ACTIVITY:
Which lines of the data below hold "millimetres"? Copy each of them.

━━━ INFORMATION SHOWN

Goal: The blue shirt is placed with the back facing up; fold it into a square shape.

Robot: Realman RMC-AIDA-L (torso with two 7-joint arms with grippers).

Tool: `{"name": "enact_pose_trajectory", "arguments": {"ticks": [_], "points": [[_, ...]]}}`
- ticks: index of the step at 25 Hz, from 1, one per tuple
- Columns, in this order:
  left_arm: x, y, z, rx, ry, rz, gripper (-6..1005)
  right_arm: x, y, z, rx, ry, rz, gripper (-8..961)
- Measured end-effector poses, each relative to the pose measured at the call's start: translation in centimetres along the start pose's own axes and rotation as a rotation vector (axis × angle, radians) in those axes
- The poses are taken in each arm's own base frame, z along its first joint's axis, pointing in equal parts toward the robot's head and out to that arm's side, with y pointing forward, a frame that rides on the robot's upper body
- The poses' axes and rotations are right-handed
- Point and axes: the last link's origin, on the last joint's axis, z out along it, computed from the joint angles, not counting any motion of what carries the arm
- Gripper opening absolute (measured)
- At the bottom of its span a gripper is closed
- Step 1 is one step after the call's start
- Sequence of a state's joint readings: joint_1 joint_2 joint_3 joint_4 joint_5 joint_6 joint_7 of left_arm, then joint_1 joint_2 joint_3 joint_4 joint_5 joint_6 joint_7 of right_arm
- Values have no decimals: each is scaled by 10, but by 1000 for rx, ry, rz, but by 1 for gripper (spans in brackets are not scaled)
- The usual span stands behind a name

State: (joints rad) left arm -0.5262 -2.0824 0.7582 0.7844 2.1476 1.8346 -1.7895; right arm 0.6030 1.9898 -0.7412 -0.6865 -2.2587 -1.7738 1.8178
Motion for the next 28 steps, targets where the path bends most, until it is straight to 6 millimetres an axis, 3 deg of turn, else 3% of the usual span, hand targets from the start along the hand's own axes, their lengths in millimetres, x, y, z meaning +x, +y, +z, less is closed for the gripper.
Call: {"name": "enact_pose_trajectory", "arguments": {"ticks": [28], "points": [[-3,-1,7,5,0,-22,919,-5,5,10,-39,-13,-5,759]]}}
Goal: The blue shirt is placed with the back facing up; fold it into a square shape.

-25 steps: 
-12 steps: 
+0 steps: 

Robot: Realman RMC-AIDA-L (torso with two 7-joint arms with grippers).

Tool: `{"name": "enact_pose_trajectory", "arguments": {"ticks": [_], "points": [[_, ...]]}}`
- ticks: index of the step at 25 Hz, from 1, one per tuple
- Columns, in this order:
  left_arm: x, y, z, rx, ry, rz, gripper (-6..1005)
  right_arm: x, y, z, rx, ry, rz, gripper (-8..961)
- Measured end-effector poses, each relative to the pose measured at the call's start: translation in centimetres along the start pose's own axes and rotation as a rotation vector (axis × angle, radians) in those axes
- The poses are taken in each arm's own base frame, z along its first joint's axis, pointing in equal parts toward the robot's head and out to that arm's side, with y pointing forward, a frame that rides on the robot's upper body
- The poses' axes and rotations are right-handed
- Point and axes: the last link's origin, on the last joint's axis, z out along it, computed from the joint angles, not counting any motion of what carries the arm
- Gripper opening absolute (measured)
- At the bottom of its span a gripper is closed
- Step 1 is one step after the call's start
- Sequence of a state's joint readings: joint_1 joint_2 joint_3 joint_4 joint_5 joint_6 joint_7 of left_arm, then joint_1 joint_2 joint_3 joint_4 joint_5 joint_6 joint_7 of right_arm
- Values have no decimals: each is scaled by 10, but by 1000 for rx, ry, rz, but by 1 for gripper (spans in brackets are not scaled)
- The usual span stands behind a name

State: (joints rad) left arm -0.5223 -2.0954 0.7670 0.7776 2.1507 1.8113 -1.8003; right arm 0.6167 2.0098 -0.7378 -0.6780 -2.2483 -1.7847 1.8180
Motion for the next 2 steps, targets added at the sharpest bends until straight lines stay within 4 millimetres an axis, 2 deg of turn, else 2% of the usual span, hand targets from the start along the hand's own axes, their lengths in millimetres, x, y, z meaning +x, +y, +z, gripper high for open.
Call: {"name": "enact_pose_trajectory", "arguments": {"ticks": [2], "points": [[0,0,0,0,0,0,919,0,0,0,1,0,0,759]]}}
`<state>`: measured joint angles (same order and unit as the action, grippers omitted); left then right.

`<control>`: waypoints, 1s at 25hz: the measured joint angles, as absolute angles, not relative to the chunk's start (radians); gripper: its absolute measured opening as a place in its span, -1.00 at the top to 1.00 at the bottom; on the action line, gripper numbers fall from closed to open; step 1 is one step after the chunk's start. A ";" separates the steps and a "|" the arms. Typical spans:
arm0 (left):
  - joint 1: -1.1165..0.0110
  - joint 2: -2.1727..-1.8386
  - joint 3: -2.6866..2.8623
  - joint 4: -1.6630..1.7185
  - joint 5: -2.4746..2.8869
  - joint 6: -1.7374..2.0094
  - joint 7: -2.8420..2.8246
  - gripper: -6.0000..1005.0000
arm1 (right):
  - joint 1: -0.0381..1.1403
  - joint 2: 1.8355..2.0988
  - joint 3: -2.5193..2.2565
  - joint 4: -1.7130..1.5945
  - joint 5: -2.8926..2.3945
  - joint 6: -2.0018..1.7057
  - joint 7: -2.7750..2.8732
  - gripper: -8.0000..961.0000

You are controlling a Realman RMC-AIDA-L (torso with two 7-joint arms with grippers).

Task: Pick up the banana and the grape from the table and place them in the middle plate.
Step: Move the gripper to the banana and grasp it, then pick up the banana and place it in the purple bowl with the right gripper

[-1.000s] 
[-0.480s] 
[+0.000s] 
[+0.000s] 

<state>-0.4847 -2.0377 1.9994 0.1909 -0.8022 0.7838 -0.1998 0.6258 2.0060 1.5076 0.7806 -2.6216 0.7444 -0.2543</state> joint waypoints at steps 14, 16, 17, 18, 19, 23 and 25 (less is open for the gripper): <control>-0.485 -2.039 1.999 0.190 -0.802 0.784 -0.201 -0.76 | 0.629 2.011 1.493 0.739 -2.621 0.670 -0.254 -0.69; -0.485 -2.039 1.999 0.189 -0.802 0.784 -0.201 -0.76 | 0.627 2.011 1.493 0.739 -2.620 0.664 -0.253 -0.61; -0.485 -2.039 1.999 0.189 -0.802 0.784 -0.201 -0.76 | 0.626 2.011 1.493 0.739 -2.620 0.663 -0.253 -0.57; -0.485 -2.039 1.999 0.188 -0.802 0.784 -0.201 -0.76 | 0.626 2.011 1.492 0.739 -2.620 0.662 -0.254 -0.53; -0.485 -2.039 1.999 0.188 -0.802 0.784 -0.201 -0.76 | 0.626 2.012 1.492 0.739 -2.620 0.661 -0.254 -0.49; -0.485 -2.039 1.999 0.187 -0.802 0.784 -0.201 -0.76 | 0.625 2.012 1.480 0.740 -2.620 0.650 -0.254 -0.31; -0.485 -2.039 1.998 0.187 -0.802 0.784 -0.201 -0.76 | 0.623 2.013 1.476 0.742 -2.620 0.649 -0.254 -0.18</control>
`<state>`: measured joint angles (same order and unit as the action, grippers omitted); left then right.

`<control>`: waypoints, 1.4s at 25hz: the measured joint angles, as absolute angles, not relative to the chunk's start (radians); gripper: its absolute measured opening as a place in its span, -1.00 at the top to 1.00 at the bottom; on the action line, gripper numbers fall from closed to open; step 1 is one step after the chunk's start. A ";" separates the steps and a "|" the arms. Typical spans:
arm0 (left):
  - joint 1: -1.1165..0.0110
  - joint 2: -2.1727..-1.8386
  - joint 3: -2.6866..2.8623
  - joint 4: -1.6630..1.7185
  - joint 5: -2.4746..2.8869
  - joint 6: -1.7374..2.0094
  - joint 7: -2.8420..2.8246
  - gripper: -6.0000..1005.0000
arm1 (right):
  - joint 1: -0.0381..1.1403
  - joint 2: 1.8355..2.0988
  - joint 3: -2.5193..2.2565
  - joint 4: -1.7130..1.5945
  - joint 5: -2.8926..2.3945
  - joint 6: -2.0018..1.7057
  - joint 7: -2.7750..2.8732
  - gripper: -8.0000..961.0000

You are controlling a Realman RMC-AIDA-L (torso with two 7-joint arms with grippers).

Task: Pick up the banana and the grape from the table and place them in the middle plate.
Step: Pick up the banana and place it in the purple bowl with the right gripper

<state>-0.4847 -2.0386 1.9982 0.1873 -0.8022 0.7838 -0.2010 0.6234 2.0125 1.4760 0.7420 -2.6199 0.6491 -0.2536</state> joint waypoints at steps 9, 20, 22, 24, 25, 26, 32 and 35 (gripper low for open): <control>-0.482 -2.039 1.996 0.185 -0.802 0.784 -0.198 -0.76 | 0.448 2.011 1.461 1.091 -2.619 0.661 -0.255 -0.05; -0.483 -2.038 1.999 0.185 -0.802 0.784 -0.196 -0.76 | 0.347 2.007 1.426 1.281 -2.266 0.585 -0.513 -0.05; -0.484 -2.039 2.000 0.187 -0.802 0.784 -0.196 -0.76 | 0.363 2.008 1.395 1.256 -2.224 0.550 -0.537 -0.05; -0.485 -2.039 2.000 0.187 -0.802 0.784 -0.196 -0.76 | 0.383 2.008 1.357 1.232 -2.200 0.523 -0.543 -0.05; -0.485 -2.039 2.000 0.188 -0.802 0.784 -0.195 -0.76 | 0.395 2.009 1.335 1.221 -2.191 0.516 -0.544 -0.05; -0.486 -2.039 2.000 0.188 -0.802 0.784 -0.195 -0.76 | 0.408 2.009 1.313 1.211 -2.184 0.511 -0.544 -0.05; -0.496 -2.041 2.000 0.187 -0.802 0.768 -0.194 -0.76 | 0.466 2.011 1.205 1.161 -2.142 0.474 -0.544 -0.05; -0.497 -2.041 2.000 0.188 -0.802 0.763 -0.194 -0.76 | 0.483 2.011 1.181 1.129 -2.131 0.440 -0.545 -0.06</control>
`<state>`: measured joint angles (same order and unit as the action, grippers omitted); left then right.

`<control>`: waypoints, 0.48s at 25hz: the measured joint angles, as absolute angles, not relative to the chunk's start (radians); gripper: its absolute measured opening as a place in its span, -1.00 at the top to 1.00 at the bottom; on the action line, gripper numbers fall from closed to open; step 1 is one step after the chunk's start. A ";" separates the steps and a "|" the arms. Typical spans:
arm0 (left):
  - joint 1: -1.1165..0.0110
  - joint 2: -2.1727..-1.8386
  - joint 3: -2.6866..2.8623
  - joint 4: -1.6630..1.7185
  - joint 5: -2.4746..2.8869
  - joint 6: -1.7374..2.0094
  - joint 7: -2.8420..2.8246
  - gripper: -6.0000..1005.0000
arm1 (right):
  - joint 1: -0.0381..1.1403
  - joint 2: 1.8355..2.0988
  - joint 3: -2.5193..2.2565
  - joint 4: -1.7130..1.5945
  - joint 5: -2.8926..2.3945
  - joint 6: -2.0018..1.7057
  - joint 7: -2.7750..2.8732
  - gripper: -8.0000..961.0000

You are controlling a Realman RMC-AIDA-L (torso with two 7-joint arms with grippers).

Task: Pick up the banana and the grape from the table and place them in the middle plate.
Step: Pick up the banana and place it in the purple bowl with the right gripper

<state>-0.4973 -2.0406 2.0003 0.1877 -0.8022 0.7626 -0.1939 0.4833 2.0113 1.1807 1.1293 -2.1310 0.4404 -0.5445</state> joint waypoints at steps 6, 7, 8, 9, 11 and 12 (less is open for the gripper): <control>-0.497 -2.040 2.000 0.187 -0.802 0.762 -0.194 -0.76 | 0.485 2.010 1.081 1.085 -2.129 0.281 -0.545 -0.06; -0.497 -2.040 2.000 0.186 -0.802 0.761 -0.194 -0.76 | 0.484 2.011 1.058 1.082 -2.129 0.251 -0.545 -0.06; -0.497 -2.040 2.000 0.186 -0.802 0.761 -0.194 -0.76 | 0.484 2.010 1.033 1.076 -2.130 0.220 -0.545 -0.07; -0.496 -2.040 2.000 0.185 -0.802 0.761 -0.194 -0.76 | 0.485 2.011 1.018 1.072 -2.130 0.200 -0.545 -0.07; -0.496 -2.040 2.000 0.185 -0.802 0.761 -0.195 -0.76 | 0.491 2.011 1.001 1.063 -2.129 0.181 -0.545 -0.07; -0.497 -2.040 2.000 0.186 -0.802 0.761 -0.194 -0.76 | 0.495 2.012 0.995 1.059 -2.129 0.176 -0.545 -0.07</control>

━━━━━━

OUTPUT BELOW:
Motion for the next 28 steps, targets where the path bends most, until it is straight to 6 millimetres an axis, 3 deg of turn, else 3% of the usual span, hand targets from the start along the hand's own axes, their lengths in millimetres, x, y, z meaning +x, +y, +z, less is closed for the gripper.
Motion for the next 2 steps, targets added at the sharpest bends until straight lines stay within 4 millimetres an axis, 2 deg of turn, else 2% of the usual span, hand targets from the start along the hand's own axes, their lengths in millimetres, x, y, z meaning +x, +y, +z, gripper high for open.

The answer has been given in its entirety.